1. Ci parli un po' di Lei, della Sua vita. Da dove viene? Come e quando ha deciso di diventare scrittore?
Sono calabrese, di Cosenza, ma dall'età di diciassette anni ho vissuto a Roma, dove mi sono laureata in lettere e ho insegnato nei licei. Contemporaneamente mi sono occupata attivamente di teatro. Da tre anni vivo nel viterbese.
Su un monte della Calabria da bambina inventavo delle storie e le mandavo a vivere in uno spazio che s'apriva in alto tra due castagni. Poi ho cominciato a scrivere le storie su quaderni e su notes che mettevo al sicuro in un cassetto, infine le ho scritte al computer lasciandovele dentro.

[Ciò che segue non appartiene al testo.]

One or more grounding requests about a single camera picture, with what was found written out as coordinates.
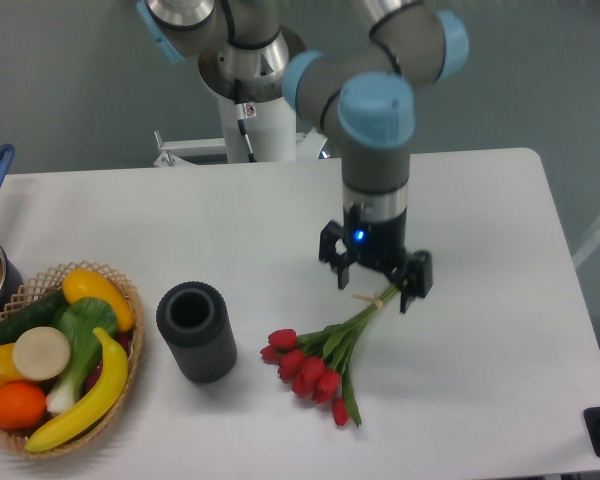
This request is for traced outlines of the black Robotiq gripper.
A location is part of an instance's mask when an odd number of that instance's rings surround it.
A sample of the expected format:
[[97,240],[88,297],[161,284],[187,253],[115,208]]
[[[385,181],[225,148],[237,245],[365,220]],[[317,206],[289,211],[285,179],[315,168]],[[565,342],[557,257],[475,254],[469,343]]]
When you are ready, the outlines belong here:
[[[428,250],[405,249],[406,216],[404,210],[390,220],[367,222],[360,207],[354,205],[344,213],[344,229],[333,220],[325,225],[319,236],[318,258],[336,274],[339,290],[349,283],[353,258],[365,268],[385,273],[398,288],[401,314],[415,299],[428,295],[433,286],[433,258]],[[339,253],[337,244],[343,239],[347,249]]]

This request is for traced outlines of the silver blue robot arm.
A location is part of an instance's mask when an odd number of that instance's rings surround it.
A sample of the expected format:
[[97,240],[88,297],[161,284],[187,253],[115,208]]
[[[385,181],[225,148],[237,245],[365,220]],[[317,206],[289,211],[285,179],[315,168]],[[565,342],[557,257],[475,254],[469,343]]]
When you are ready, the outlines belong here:
[[152,41],[193,57],[216,97],[228,160],[293,160],[304,120],[341,152],[343,219],[320,234],[340,286],[357,264],[382,273],[407,308],[433,284],[432,258],[405,247],[414,92],[463,68],[469,40],[450,11],[420,1],[362,1],[368,45],[340,59],[308,50],[276,1],[140,1]]

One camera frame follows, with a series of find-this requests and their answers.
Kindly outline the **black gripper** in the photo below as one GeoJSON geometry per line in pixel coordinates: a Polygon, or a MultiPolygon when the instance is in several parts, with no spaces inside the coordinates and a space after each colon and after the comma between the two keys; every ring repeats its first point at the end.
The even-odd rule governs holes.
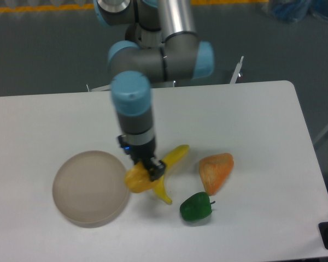
{"type": "Polygon", "coordinates": [[[129,144],[125,134],[119,135],[117,140],[124,153],[130,155],[134,165],[139,162],[143,163],[152,182],[159,180],[164,175],[166,164],[155,157],[155,138],[142,145],[129,144]]]}

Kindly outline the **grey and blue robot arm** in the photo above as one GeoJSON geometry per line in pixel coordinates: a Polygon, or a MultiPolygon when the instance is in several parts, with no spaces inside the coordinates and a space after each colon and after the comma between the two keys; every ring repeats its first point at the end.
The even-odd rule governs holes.
{"type": "Polygon", "coordinates": [[[200,41],[190,1],[94,1],[98,19],[127,25],[125,39],[108,52],[111,96],[121,134],[118,142],[149,180],[168,164],[155,156],[152,84],[210,76],[214,51],[200,41]]]}

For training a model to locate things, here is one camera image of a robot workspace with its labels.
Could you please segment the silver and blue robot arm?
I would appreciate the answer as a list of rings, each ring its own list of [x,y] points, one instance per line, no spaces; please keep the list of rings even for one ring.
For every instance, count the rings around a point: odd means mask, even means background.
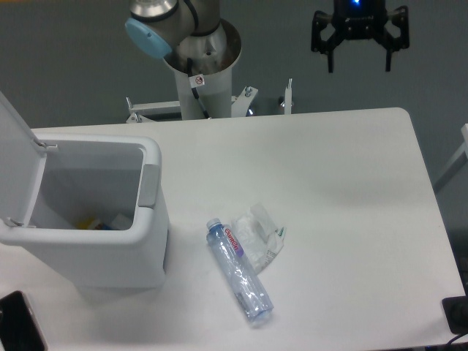
[[[129,11],[129,38],[182,73],[215,74],[241,54],[240,34],[221,18],[219,1],[131,1]],[[333,52],[343,41],[365,39],[384,47],[389,71],[393,53],[410,46],[408,8],[389,11],[384,1],[335,1],[333,13],[314,13],[311,50],[326,56],[328,71],[333,71]]]

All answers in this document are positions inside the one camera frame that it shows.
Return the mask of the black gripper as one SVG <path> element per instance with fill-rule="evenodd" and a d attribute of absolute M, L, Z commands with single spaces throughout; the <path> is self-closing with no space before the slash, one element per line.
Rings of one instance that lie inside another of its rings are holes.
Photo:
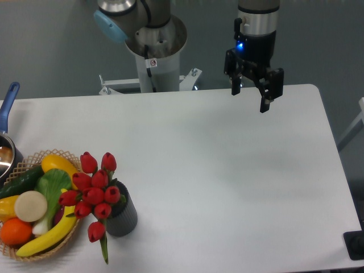
<path fill-rule="evenodd" d="M 247 72 L 246 77 L 254 80 L 262 97 L 261 113 L 267 112 L 270 103 L 283 94 L 284 69 L 270 68 L 275 38 L 276 19 L 238 17 L 234 21 L 235 49 L 229 49 L 225 54 L 224 74 L 229 76 L 231 81 L 231 94 L 235 96 L 241 91 L 243 64 Z"/>

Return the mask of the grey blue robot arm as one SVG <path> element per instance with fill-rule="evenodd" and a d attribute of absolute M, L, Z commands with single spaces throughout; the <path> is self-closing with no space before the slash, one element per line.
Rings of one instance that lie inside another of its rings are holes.
<path fill-rule="evenodd" d="M 249 79 L 262 97 L 261 112 L 283 94 L 284 71 L 270 65 L 279 7 L 279 1 L 239 1 L 235 46 L 225 54 L 224 74 L 230 79 L 232 95 L 241 91 L 243 78 Z M 134 55 L 143 93 L 195 88 L 199 69 L 180 74 L 187 29 L 171 14 L 170 1 L 99 1 L 94 20 L 109 39 L 125 44 Z"/>

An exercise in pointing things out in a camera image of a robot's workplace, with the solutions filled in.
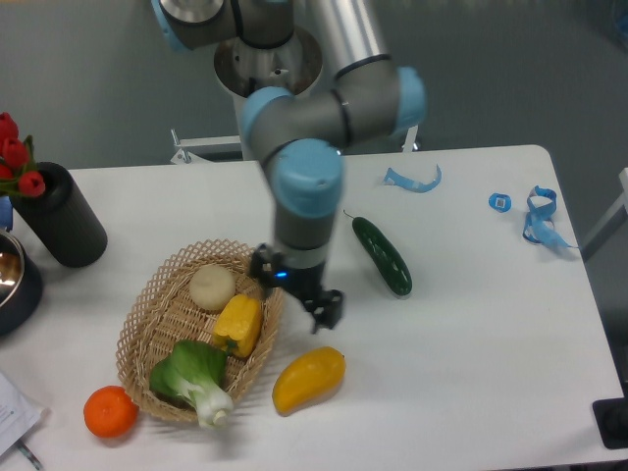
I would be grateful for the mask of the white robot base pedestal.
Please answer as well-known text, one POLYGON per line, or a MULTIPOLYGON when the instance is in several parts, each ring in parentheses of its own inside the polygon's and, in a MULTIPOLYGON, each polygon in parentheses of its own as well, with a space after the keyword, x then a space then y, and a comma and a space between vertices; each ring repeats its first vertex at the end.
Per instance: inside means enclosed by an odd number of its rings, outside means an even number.
POLYGON ((214 55, 216 76, 234 103, 236 122, 248 96, 275 86, 298 97, 309 95, 323 70, 321 47, 306 29, 297 26, 285 44, 274 49, 256 49, 240 38, 219 44, 214 55))

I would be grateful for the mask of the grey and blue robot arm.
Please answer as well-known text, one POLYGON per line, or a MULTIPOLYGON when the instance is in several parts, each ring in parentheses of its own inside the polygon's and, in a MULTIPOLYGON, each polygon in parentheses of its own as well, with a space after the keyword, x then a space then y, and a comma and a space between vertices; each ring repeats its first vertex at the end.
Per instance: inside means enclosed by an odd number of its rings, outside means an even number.
POLYGON ((368 1, 311 2, 317 36, 296 25, 290 1, 152 8, 173 47, 216 46, 216 75, 241 101, 243 155, 260 164, 276 205, 274 239, 254 251, 250 276, 296 298, 316 328, 333 328, 343 295, 322 278, 342 194, 341 154, 419 125, 427 112, 422 80, 393 63, 368 1))

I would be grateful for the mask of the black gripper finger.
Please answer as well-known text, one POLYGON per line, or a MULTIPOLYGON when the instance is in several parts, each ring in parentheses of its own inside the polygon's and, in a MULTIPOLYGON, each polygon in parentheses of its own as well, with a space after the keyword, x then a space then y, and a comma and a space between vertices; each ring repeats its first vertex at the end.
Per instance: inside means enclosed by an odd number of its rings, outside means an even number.
POLYGON ((282 286, 282 254, 268 244, 260 244, 252 252, 248 273, 261 287, 263 298, 268 298, 275 288, 282 286))
POLYGON ((333 330, 336 327, 342 318, 343 302, 344 293, 337 289, 322 290, 313 299, 302 302, 313 319, 313 335, 321 329, 333 330))

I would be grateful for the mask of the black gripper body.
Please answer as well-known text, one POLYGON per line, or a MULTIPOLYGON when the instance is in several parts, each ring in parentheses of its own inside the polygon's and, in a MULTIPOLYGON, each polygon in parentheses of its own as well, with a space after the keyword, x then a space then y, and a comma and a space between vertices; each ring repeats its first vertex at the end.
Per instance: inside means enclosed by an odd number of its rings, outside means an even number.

Non ho mai deciso di diventare uno scrittore a tutti gli effetti, di fare di questa mia inclinazione alla creazione fantastica una specie di professione, imbrigliandola in un dover fare necessario alla sopravvivenza o al semplice consenso. Non ho preso nessuna decisione in proposito, ma certamente continuerò a scrivere: l' ho sempre fatto. Se un personaggio busserà alla porta per narrarmi la sua storia non lo manderò via, non farò tacere le voci che chiedono di uscire allo scoperto. Mi direte: "Con quale risultato se non hai un uditorio?" Bella domanda! Proverò a farmelo. Comunque,"scripta manent".
2. Nell’arco della giornata qual è il momento che dedica alla scrittura?
Non c'è un momento preciso. In genere, comunque, scrivo la mattina o nel primo pomeriggio.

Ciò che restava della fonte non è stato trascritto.